[Extracted data entries]
###

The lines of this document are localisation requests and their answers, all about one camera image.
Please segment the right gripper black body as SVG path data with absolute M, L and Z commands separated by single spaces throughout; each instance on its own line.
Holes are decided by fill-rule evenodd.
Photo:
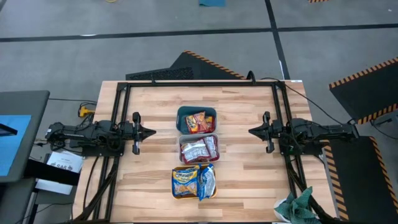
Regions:
M 266 152 L 268 154 L 272 153 L 275 149 L 274 143 L 272 139 L 280 138 L 280 120 L 275 119 L 270 122 L 271 114 L 269 111 L 266 111 L 263 116 L 263 122 L 266 125 L 266 139 L 268 141 L 268 146 L 266 147 Z

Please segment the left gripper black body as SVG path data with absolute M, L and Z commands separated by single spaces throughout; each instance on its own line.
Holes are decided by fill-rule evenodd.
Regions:
M 134 141 L 132 152 L 139 155 L 139 143 L 141 142 L 141 116 L 139 112 L 133 112 L 132 122 L 126 121 L 124 123 L 124 139 Z

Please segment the dark red Maruchan noodle pack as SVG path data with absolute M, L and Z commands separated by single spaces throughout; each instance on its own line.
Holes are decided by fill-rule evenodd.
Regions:
M 209 151 L 203 139 L 188 142 L 181 146 L 182 159 L 184 163 L 196 162 L 198 159 L 210 158 Z
M 208 149 L 208 152 L 210 155 L 210 160 L 211 161 L 217 160 L 219 158 L 217 138 L 214 135 L 211 135 L 211 136 L 204 137 L 203 140 Z

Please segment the red yellow Maruchan noodle pack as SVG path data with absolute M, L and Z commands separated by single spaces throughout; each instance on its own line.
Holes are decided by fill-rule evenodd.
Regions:
M 207 125 L 206 131 L 208 133 L 212 133 L 215 130 L 215 125 L 216 125 L 215 117 L 214 116 L 206 116 L 205 121 L 206 121 L 206 125 Z
M 190 134 L 205 133 L 208 130 L 204 111 L 188 115 L 185 118 L 185 122 Z

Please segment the blue Maruchan noodle pack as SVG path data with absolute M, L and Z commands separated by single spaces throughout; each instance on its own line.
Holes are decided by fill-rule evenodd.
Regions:
M 213 164 L 208 164 L 205 168 L 200 169 L 198 183 L 199 201 L 205 198 L 211 198 L 216 190 L 216 177 Z
M 175 198 L 198 195 L 200 166 L 191 166 L 172 171 L 172 194 Z

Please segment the teal plastic bin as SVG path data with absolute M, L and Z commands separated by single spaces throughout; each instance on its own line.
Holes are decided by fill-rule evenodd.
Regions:
M 190 131 L 188 130 L 188 126 L 185 121 L 185 117 L 202 111 L 205 112 L 206 117 L 208 116 L 213 117 L 213 130 L 211 132 L 214 132 L 216 129 L 216 119 L 217 119 L 216 110 L 214 108 L 202 107 L 202 106 L 181 106 L 177 110 L 176 128 L 182 134 L 190 134 Z

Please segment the light grey plastic bin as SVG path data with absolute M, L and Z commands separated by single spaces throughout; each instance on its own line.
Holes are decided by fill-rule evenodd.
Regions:
M 179 144 L 180 144 L 179 159 L 180 159 L 180 161 L 184 163 L 184 161 L 182 159 L 182 153 L 181 153 L 181 146 L 183 144 L 188 143 L 188 142 L 195 142 L 195 141 L 198 141 L 200 139 L 203 139 L 204 137 L 211 136 L 211 135 L 214 135 L 217 138 L 217 141 L 218 141 L 218 152 L 219 152 L 219 158 L 220 158 L 220 144 L 219 144 L 218 136 L 216 134 L 214 134 L 214 133 L 209 133 L 209 134 L 191 134 L 191 135 L 182 135 L 182 136 L 180 136 L 180 139 L 179 139 Z M 208 159 L 198 159 L 196 162 L 192 162 L 192 163 L 189 163 L 189 164 L 197 164 L 197 163 L 204 163 L 204 162 L 214 162 L 214 161 L 211 161 L 210 158 L 208 158 Z

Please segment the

###

> Work to be completed:
Reproduce each line of the records exactly, omitting any picture.

> Written reply:
The lines of this document are localisation requests and their answers, all about one camera image.
Please segment the right gripper black body as SVG path data with absolute M, L and Z commands separated by single spaces throughout; each instance on its own line.
Holes are decided by fill-rule evenodd.
Photo:
Regions:
M 266 152 L 268 154 L 272 153 L 275 149 L 274 143 L 272 139 L 280 138 L 280 120 L 275 119 L 270 122 L 271 114 L 269 111 L 266 111 L 263 116 L 263 122 L 266 125 L 266 139 L 268 141 L 268 146 L 266 147 Z

Please segment the left gripper black body as SVG path data with absolute M, L and Z commands separated by single spaces throughout; each instance on its own line.
Holes are decided by fill-rule evenodd.
Regions:
M 134 141 L 132 152 L 139 155 L 139 143 L 141 142 L 141 116 L 139 112 L 133 112 L 132 122 L 126 121 L 124 123 L 124 139 Z

Please segment the dark red Maruchan noodle pack as SVG path data with absolute M, L and Z commands separated by single spaces throughout; each instance on its own line.
Holes are decided by fill-rule evenodd.
Regions:
M 209 151 L 203 139 L 188 142 L 181 146 L 182 159 L 184 163 L 196 162 L 198 159 L 210 158 Z
M 208 149 L 208 152 L 210 155 L 210 160 L 211 161 L 217 160 L 219 158 L 217 138 L 214 135 L 211 135 L 211 136 L 204 137 L 203 140 Z

Please segment the red yellow Maruchan noodle pack as SVG path data with absolute M, L and Z commands separated by single spaces throughout; each instance on its own line.
Holes are decided by fill-rule evenodd.
Regions:
M 207 125 L 206 131 L 208 133 L 212 133 L 215 130 L 215 125 L 216 125 L 215 117 L 214 116 L 206 116 L 205 121 L 206 121 L 206 125 Z
M 190 134 L 205 133 L 208 130 L 204 111 L 188 115 L 185 118 L 185 122 Z

Please segment the blue Maruchan noodle pack as SVG path data with absolute M, L and Z commands separated by single spaces throughout; each instance on its own line.
Holes are decided by fill-rule evenodd.
Regions:
M 213 164 L 208 164 L 205 168 L 200 169 L 198 183 L 199 201 L 205 198 L 211 198 L 216 190 L 216 177 Z
M 175 198 L 198 195 L 200 166 L 191 166 L 172 171 L 172 194 Z

Please segment the teal plastic bin as SVG path data with absolute M, L and Z commands separated by single spaces throughout; each instance on its own line.
Holes are decided by fill-rule evenodd.
Regions:
M 190 131 L 188 130 L 188 126 L 185 121 L 185 117 L 202 111 L 205 112 L 206 117 L 208 116 L 213 117 L 213 130 L 211 132 L 214 132 L 216 129 L 216 119 L 217 119 L 216 110 L 214 108 L 202 107 L 202 106 L 181 106 L 177 110 L 176 128 L 182 134 L 190 134 Z

Please segment the light grey plastic bin as SVG path data with absolute M, L and Z commands separated by single spaces throughout; each instance on its own line.
Holes are decided by fill-rule evenodd.
Regions:
M 179 144 L 180 144 L 179 159 L 180 159 L 180 161 L 184 163 L 184 161 L 182 159 L 182 153 L 181 153 L 181 146 L 183 144 L 188 143 L 188 142 L 195 142 L 195 141 L 198 141 L 200 139 L 203 139 L 204 137 L 211 136 L 211 135 L 214 135 L 217 138 L 217 141 L 218 141 L 218 152 L 219 152 L 219 158 L 220 158 L 220 144 L 219 144 L 218 136 L 216 134 L 214 134 L 214 133 L 209 133 L 209 134 L 191 134 L 191 135 L 182 135 L 182 136 L 180 136 L 180 139 L 179 139 Z M 208 159 L 198 159 L 196 162 L 192 162 L 192 163 L 189 163 L 189 164 L 197 164 L 197 163 L 204 163 L 204 162 L 214 162 L 214 161 L 211 161 L 210 158 L 208 158 Z

Please segment the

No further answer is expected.